Investment group Sputnik and its Russian partners have purchased a 35 percent stake in PalliaTech, an American producer of marijuana-based pain medication.

The deal was worth $10 million, making it a relatively small investment for Sputnik, its CEO Boris Jordan told Vedomosti on Wednesday.

PalliaTech was established in New Jersey in 2010 — the same year that the state legalized the cultivation of marijuana for medical purposes — and has a research center in Colorado, where medical marijuana has been legal since 2000.

The production and use of marijuana for medical purposes is now legal in 19 states in the U.S., according to the American NGO Procon.
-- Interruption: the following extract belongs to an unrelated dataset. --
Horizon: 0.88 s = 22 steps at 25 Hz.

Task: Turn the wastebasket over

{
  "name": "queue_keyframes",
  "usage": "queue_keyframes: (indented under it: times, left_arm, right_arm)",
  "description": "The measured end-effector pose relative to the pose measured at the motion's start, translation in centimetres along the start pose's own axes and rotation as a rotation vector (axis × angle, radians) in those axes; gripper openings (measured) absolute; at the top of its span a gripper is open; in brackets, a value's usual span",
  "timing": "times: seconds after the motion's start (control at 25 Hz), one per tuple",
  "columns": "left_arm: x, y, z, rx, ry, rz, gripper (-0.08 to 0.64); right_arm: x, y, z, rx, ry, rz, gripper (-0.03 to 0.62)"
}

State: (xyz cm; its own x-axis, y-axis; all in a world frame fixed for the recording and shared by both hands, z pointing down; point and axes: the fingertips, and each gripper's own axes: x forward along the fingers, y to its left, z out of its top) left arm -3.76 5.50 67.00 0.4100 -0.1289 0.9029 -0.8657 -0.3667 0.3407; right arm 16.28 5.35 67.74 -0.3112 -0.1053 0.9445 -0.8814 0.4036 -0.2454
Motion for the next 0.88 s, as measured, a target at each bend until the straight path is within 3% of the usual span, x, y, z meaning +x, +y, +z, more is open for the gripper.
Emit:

The company is currently trying to obtain licenses for production centers in other states and is developing devices to be used for administering the medicine under supervision by a doctor, said Jordan, a Russian-American businessman involved in the Russian finance and media industries since the early 1990s.

PalliaTech is not the first company to produce a product of this kind — in 2010, the British company GW Pharmaceuticals began producing nabiximols, a cannabis derivative used in the treatment of multiple sclerosis.

The market of potential consumers for these products is very large, and patients are ready to pay, Jordan said.

Sputnik’s investments are primarily in the Russian financial sector, including Renaissance Insurance, the private pension fund Renaissance Life and Pensions, and the asset management company Sputnik Capital Management.